## Problem to work on:
Extract the lines that carry the string "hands" from the listing.

## The data:
◇ ◇ ◇

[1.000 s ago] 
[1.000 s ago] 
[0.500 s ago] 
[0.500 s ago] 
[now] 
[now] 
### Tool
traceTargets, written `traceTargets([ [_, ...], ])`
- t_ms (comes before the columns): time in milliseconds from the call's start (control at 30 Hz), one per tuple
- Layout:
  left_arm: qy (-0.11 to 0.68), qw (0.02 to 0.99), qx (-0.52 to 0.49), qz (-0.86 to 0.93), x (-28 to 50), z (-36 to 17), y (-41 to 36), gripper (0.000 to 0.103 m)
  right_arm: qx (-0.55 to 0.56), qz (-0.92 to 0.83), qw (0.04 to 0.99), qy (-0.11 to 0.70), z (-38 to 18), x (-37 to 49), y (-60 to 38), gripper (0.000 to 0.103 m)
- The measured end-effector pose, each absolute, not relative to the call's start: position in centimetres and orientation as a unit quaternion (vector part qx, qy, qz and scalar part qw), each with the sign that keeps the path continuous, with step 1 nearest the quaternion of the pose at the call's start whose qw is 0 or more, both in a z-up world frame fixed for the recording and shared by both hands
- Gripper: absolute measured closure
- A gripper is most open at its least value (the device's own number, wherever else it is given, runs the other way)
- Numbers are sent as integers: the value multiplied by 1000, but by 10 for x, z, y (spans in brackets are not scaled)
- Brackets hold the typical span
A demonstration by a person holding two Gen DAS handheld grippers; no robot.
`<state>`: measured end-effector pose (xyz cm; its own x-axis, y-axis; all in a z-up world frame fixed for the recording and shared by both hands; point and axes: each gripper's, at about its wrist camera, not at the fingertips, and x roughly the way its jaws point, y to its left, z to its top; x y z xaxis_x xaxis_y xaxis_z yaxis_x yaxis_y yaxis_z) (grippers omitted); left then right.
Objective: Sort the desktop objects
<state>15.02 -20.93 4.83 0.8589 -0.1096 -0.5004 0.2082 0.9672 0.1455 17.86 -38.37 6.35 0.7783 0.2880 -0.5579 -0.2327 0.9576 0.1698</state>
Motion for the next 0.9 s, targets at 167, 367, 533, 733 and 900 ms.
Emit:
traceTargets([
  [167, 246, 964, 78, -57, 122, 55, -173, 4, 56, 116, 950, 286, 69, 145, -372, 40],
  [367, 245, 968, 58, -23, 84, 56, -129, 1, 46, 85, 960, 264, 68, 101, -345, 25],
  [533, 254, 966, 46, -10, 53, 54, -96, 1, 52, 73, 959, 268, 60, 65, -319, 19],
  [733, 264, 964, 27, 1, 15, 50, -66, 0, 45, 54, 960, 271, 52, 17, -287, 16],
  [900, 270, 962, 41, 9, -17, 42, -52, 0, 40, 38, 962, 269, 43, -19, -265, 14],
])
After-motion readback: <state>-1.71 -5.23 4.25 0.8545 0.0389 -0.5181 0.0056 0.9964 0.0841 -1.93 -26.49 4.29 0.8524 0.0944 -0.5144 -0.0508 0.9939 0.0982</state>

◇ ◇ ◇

## Written solution:
- The measured end-effector pose, each absolute, not relative to the call's start: position in centimetres and orientation as a unit quaternion (vector part qx, qy, qz and scalar part qw), each with the sign that keeps the path continuous, with step 1 nearest the quaternion of the pose at the call's start whose qw is 0 or more, both in a z-up world frame fixed for the recording and shared by both hands
`<state>`: measured end-effector pose (xyz cm; its own x-axis, y-axis; all in a z-up world frame fixed for the recording and shared by both hands; point and axes: each gripper's, at about its wrist camera, not at the fingertips, and x roughly the way its jaws point, y to its left, z to its top; x y z xaxis_x xaxis_y xaxis_z yaxis_x yaxis_y yaxis_z) (grippers omitted); left then right.

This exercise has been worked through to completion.